» WHAT THE TASK REQUIRES: Line by line, set down the records exactly as they appear below.

═══ MATERIAL TO PROCESS ═══

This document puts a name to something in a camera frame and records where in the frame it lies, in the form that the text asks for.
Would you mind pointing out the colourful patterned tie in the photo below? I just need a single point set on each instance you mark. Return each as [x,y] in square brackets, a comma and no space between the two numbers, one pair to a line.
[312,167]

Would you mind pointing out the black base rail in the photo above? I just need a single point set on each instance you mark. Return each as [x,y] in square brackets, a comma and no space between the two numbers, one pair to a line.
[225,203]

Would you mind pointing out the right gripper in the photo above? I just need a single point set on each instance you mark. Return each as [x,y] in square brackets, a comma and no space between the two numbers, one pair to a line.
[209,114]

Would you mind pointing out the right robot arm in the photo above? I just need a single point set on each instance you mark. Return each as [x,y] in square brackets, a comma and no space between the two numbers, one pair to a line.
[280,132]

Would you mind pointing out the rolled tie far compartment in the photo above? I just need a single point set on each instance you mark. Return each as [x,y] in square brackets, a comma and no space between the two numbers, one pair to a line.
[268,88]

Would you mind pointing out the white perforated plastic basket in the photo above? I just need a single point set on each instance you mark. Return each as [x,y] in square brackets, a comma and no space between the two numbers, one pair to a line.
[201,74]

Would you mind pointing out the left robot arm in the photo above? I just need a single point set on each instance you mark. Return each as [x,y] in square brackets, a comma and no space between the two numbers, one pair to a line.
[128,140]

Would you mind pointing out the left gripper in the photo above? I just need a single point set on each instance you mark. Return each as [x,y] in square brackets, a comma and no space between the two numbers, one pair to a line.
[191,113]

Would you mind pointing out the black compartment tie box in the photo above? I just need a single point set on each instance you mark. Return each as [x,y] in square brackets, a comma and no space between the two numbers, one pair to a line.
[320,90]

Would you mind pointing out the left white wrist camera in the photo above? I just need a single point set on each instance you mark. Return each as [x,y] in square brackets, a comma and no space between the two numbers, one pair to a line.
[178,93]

═══

» SOLUTION BELOW:
This document puts a name to something in a camera frame and records where in the frame it lies, in the form that the text asks for.
Would you mind pointing out the colourful patterned tie in the photo below? I just need a single point set on each instance you mark. Return each as [x,y] in square brackets, a comma and no space between the two numbers, one pair to a line.
[312,167]

Would you mind pointing out the black base rail in the photo above? I just need a single point set on each instance you mark. Return each as [x,y] in square brackets, a comma and no space between the two numbers, one pair to a line.
[225,203]

Would you mind pointing out the right gripper in the photo above? I just need a single point set on each instance you mark. Return each as [x,y] in square brackets, a comma and no space between the two numbers, one pair to a line.
[209,114]

Would you mind pointing out the right robot arm in the photo above? I just need a single point set on each instance you mark. Return each as [x,y] in square brackets, a comma and no space between the two numbers, one pair to a line.
[280,132]

Would you mind pointing out the rolled tie far compartment in the photo above? I just need a single point set on each instance you mark. Return each as [x,y] in square brackets, a comma and no space between the two numbers, one pair to a line.
[268,88]

Would you mind pointing out the white perforated plastic basket in the photo above? I just need a single point set on each instance you mark. Return each as [x,y] in square brackets, a comma and no space between the two numbers, one pair to a line.
[201,74]

Would you mind pointing out the left robot arm in the photo above? I just need a single point set on each instance you mark. Return each as [x,y] in square brackets, a comma and no space between the two numbers, one pair to a line.
[128,140]

Would you mind pointing out the left gripper in the photo above? I just need a single point set on each instance you mark. Return each as [x,y] in square brackets, a comma and no space between the two numbers, one pair to a line.
[191,113]

Would you mind pointing out the black compartment tie box in the photo above? I just need a single point set on each instance you mark. Return each as [x,y] in square brackets, a comma and no space between the two numbers, one pair to a line.
[320,90]

Would you mind pointing out the left white wrist camera in the photo above? I just need a single point set on each instance you mark. Return each as [x,y] in square brackets, a comma and no space between the two numbers, one pair to a line.
[178,93]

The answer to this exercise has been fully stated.